Halloween Taco Rice Bowl

Apparently today is National Taco day. And Halloween is just around the corner. So I thought I would combine the two. But, my normal grocery store did not have vegan tortillas and I didn’t feel like driving around town to find some, so I decided to make a rice bowl instead. All the same stuff as a taco, just over rice. For the Halloween  aspect, I used orange bell peppers, black-eyed peas (wooo, scary your food has eyes!) and topped it with a slimy-looking (but actual texture far from it) green kale pesto. I made the pesto the other day so I don’t have photos, but it’s so easy they aren’t needed. This recipe makes 2, but can easily be multiplied. Black beans would be good for the Halloween theme too.

Halloween Taco Rice Bowl

Kale Pesto:
1 large bunch of kale (sorry I didn’t measure it exactly)
Handful of basil
3 cloves of garlic
1/2 cup pine nuts
1/4 cup of olive oil
1/4 cup of lemon juice
Salt and pepper to taste
Red pepper flakes (optional)
The Rest of the Stuff:

1 cup cooked brown rice
1 cup black-eyed peas (I used dried and cooked them myself but canned is fine too)
1 clove of garlic, chopped
2 orange bell peppers, sliced into strips
1/2 cup onion, sliced
Salt and pepper to taste
1 medium tomato, chopped
Cilantro, chopped
Jalapeños
Or any taco toppings you wish.

To make the kale pesto, first wash the kale and basil well. You can remove the stems if you like but I left them on. Peel the garlic too.

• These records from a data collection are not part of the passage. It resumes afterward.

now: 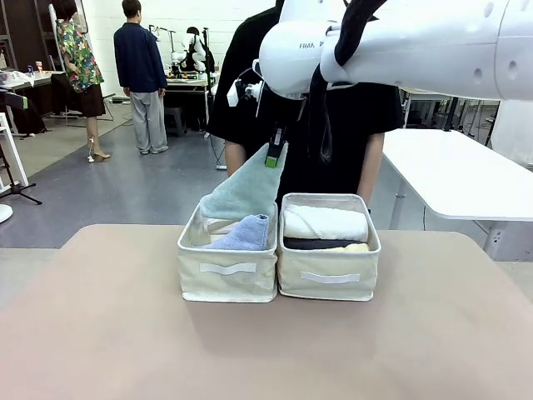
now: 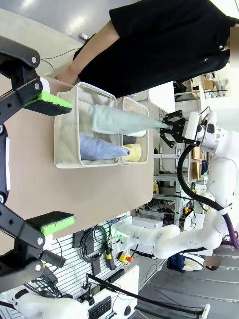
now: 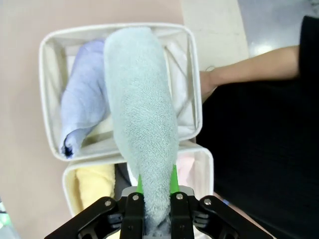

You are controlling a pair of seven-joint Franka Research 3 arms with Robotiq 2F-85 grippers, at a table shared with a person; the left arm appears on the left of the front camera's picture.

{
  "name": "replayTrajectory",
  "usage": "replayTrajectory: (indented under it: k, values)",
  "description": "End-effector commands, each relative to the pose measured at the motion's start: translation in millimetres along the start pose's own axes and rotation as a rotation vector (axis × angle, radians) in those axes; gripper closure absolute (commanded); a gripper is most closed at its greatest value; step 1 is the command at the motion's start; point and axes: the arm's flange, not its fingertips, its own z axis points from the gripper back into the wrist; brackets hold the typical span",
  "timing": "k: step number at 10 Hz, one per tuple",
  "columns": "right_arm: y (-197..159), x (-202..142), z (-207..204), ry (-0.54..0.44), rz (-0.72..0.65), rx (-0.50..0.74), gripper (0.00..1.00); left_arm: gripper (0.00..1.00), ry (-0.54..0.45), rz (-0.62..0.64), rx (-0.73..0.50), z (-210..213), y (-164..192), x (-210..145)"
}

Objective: Sort the towels based on their folding style.
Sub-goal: Pick up another triangle-folded towel from the table and place it in the left Fabric basket.

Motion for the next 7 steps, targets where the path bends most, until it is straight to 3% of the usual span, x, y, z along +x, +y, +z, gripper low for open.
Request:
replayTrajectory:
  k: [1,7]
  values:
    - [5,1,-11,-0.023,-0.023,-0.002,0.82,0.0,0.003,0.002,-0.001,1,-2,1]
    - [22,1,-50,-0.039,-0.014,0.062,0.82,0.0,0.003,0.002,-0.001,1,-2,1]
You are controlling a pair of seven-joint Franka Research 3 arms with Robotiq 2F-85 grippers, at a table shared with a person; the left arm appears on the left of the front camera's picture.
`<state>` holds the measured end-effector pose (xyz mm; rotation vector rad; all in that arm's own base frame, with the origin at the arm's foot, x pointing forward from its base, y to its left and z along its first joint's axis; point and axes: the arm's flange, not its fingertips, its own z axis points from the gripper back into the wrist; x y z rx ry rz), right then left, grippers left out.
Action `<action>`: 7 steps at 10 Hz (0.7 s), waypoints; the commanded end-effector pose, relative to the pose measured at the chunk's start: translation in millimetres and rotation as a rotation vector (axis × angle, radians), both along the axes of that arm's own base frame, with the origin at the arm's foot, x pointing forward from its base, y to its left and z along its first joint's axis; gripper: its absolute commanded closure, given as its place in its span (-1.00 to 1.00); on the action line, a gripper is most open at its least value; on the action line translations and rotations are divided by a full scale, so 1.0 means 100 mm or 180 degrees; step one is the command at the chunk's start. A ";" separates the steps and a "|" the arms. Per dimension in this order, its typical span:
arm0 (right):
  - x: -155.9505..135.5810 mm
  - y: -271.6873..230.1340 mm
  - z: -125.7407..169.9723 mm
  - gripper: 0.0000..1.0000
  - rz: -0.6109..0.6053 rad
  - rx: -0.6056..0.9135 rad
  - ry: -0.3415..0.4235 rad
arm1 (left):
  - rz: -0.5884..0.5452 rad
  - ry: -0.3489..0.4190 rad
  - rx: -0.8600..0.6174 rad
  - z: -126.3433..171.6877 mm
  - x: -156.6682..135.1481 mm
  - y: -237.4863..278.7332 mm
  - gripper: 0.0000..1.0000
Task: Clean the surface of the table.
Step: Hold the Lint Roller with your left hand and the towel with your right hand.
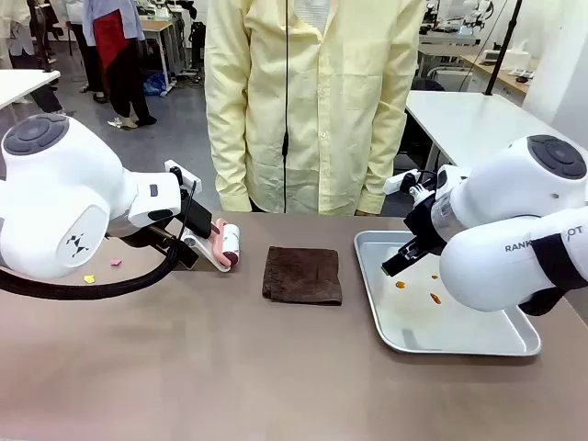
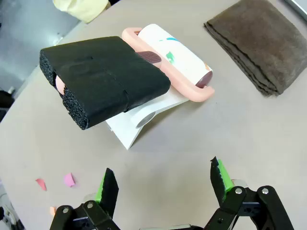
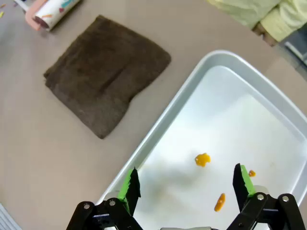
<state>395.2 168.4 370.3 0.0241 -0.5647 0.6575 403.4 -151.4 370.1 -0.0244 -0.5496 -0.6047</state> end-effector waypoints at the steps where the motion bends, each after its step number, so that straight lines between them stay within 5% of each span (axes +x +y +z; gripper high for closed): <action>1: 0.00 0.00 0.00 -1.00 0.0000 0.0000 -0.0001 | 0.0000 -0.0001 0.0000 0.00 0.00 0.00 -1.00; 7: 0.00 0.00 0.00 -1.00 0.0000 0.0000 -0.0001 | 0.0000 -0.0001 0.0000 0.00 0.00 0.00 -1.00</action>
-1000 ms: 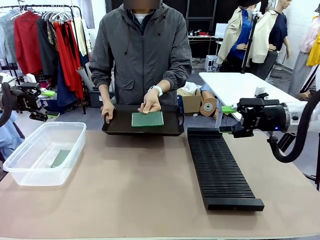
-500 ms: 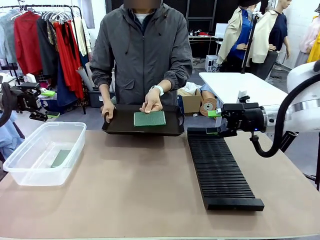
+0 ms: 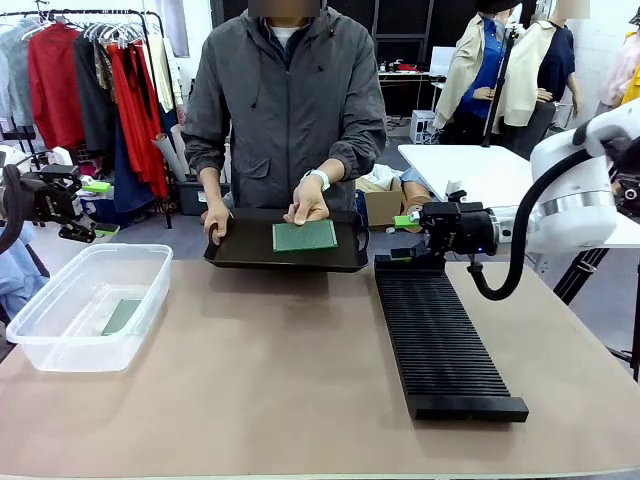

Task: Sort PCBs into racks and boxes based on the side picked up.
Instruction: Pick up the Blank PCB handed by the Human.

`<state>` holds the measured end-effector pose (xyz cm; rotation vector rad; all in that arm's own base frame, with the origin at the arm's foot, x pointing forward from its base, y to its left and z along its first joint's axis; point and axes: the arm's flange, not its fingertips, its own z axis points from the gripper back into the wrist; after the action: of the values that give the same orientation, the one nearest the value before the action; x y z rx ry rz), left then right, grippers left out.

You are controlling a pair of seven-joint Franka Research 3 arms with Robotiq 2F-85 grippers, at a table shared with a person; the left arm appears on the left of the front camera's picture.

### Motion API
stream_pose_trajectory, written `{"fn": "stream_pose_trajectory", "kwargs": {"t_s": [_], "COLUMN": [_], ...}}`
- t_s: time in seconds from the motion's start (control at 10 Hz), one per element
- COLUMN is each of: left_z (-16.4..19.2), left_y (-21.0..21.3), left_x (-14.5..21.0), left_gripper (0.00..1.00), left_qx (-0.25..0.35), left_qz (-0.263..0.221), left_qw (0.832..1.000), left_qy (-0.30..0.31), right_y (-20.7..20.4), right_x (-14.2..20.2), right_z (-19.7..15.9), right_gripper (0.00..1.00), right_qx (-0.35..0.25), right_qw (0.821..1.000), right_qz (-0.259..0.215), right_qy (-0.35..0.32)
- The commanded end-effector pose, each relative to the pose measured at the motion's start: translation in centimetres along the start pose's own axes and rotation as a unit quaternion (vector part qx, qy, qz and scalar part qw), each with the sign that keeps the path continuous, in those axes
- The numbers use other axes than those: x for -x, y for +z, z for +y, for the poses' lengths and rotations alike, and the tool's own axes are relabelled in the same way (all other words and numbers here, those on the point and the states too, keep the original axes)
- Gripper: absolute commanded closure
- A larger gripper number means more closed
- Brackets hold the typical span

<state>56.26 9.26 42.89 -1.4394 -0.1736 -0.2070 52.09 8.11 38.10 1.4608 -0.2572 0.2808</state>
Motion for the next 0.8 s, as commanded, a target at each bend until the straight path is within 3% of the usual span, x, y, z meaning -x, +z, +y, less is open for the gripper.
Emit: {"fn": "stream_pose_trajectory", "kwargs": {"t_s": [0.0, 0.7], "left_z": [-0.1, -0.1], "left_y": [0.1, 0.1], "left_x": [0.1, 0.1], "left_gripper": [0.0, 0.0], "left_qx": [0.004, 0.004], "left_qz": [0.003, 0.003], "left_qw": [1.0, 1.0], "left_qy": [0.0, 0.0], "right_y": [-0.9, -5.8], "right_x": [-2.1, -6.1], "right_z": [-0.6, -2.2], "right_gripper": [0.0, 0.0], "right_qx": [-0.005, -0.015], "right_qw": [1.0, 0.996], "right_qz": [0.021, 0.054], "right_qy": [-0.019, -0.068]}}
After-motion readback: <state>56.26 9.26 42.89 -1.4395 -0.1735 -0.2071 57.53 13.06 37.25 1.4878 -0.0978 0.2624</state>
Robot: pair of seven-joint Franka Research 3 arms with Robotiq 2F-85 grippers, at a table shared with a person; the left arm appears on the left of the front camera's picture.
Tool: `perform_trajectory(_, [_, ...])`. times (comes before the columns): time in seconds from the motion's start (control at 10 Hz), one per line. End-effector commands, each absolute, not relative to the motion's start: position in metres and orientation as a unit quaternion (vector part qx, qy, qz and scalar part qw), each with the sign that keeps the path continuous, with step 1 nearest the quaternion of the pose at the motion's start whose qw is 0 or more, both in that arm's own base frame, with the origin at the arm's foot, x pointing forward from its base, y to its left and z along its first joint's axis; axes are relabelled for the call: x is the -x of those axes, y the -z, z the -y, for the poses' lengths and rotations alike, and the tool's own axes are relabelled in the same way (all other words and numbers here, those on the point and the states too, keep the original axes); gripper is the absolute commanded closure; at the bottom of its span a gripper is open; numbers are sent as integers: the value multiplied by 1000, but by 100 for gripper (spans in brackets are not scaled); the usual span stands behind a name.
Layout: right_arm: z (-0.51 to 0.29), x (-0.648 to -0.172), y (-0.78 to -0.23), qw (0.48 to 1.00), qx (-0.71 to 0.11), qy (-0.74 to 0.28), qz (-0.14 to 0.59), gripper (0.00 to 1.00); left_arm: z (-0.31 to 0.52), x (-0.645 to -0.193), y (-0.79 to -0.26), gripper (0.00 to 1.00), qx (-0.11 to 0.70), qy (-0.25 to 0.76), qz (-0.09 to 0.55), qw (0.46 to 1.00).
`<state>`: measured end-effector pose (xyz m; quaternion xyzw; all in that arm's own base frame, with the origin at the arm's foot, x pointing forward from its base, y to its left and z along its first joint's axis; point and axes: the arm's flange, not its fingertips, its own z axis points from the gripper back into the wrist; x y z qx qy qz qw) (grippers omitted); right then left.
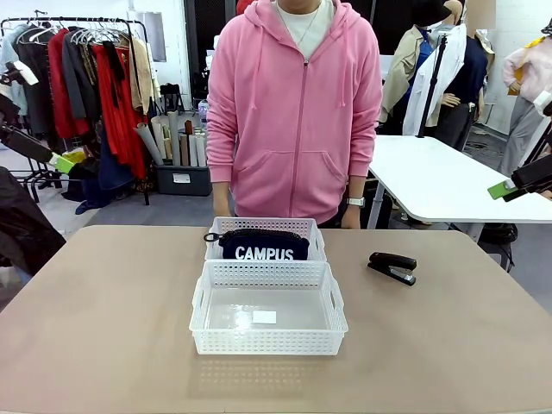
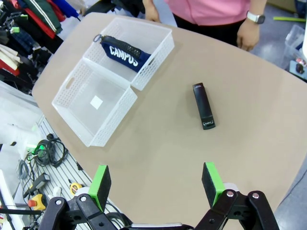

In a blender or food processor, add the kale, basil, garlic, and pine nuts. Pulse until ground up and combined.

Add the olive oil and lemon juice. Blend until smooth.

Season with salt and pepper to taste. I also added some red pepper flakes for a little kick.

The color might be reminiscent of slime, but it’s so good. And not to mention the wonderful health benefits of kale.

For the rest of the rice bowl….

Cook the rice according to the direction. I did mine in a rice cooker. Set aside.

I soaked my beans overnight and cooked them according to the package with just a bit of salt. If using canned, rinse them well and just heat them up. Set aside.

Slice the onions and peppers into strips. Chopped the garlic.

Heat some oil in a large skillet over medium heat. Add the garlic and cook just until it softens.

Add the onions and bell peppers. Season with a bit of salt and pepper and cook until the bell peppers start to blacken a bit and onions start to caramelize.

Time to assemble. In a bowl, put a serving of rice.

Next put on some black-eyed peas.

Then the orange peppers and onions.

Now put some of that lovely green kale pesto.

Lastly, I topped mine with some cilantro and jalapeños. But sour cream, vegan cheese, olives, or any taco toppings would be wonderful too. I am trying to eat more holistic foods so I kept it simple.

The pesto is what totally makes the rice bowl. And the orange peppers are just fun.

There will be more Halloween posts to come. It’s my favorite holiday because I am named after Elizabeth Montgomery’s character Samantha on the TV show Bewithched.